An alcoholic preparation is an alcoholic substance which is not an alcoholic beverage nor a spirit and which may be denatured. Alcoholic preparations may not be manufactured, imported or sold for consumption.
Slightly denatured alcoholic preparations
Slightly denatured alcoholic preparations may be sold to consumers only for washing, cleaning and other technical uses. They may not be manufactured, imported or sold for consumption. If there is a justified reason to believe that a slightly denatured alcoholic preparation is sold for intoxication purposes, Valvira may impose additional requirements regarding denaturing.
Alcoholic preparations used as food products or nutritional supplements
As a general rule, alcoholic preparations may not be manufactured, imported or sold for consumption. However, this rule does not apply to alcoholic preparations sold as a food or nutritional supplement. The importer, manufacturer or seller of such alcoholic preparation must not present or promote the use of the preparation for intoxication purposes.
Preparations containing alcohol, such as ice creams and chocolates
Solid alcoholic preparationts containing no more than 2.8 per cent of ethyl alcohol by weight—such as chocolates or ice cream—may be sold freely.
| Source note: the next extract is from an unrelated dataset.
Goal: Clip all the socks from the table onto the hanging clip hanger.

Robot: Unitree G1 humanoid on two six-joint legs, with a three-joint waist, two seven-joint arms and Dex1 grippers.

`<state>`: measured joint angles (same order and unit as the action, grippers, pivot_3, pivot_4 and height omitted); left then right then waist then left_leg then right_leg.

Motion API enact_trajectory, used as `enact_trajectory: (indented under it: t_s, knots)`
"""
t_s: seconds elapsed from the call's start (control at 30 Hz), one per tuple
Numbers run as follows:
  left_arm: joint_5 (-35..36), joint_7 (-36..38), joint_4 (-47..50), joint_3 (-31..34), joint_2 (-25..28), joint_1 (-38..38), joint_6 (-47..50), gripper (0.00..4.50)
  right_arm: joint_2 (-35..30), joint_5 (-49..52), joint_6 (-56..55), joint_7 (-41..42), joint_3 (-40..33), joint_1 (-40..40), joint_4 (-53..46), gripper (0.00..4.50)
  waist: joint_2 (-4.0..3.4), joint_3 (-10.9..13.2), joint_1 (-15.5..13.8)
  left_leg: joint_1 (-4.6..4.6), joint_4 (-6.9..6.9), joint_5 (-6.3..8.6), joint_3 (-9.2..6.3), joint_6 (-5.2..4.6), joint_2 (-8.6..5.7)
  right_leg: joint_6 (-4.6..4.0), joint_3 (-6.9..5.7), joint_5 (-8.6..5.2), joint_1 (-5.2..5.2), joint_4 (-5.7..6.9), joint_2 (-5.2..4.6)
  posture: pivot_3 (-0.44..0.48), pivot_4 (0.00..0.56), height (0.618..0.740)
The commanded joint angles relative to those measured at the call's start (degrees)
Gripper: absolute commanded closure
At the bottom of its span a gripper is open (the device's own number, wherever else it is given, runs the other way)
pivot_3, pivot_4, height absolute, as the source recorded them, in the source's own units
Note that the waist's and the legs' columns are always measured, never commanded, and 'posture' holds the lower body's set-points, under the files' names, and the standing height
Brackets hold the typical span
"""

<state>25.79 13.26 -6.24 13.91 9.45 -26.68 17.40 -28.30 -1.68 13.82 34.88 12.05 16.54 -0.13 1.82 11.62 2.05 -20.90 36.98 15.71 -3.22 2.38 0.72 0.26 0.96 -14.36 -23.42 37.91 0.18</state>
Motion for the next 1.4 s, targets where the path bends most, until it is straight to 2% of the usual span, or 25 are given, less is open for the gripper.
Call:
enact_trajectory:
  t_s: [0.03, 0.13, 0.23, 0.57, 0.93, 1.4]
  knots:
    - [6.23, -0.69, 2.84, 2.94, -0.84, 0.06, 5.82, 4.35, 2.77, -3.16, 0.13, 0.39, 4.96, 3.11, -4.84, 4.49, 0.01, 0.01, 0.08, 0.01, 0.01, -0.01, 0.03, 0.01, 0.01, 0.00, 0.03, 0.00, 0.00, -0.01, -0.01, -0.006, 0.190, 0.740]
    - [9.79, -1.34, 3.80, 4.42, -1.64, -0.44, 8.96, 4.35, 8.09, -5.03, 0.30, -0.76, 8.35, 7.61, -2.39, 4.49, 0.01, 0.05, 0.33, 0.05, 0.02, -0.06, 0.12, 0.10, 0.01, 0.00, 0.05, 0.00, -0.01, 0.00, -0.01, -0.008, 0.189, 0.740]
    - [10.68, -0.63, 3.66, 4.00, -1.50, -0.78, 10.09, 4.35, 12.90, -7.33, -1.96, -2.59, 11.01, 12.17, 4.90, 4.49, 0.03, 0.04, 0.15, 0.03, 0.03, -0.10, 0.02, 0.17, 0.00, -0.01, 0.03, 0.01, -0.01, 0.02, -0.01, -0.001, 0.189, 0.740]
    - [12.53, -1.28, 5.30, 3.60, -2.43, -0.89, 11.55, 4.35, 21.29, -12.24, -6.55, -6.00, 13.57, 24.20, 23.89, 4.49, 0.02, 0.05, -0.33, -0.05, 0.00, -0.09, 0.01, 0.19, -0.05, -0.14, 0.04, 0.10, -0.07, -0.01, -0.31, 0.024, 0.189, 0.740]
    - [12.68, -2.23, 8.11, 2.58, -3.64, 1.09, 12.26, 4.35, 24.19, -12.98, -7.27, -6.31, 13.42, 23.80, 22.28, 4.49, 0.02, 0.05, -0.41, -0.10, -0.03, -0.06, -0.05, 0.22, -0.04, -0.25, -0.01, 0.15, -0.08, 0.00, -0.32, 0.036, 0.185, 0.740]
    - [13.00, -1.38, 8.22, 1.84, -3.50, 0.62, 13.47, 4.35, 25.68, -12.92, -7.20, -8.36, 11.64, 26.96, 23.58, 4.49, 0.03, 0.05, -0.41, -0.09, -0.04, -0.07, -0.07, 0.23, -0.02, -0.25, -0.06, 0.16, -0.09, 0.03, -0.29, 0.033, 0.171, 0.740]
The retail sales, serving and marketing of products stronger than this are subject to the alcoholic beverage provisions of the Alcohol Act, such as age limits.
The retail sales and serving of alcoholic beverages containing more than 2.8 per cent of alcohol by volume are subject to a licence, and the retail sale of alcoholic beverages containing more than 5.5 per cent of alcohol by volume is subject to the exclusive right of the alcohol company. In the application of the Alcohol Act, a preparation’s alcoholic strength as alcohol by volume is its alcoholic strength by weight.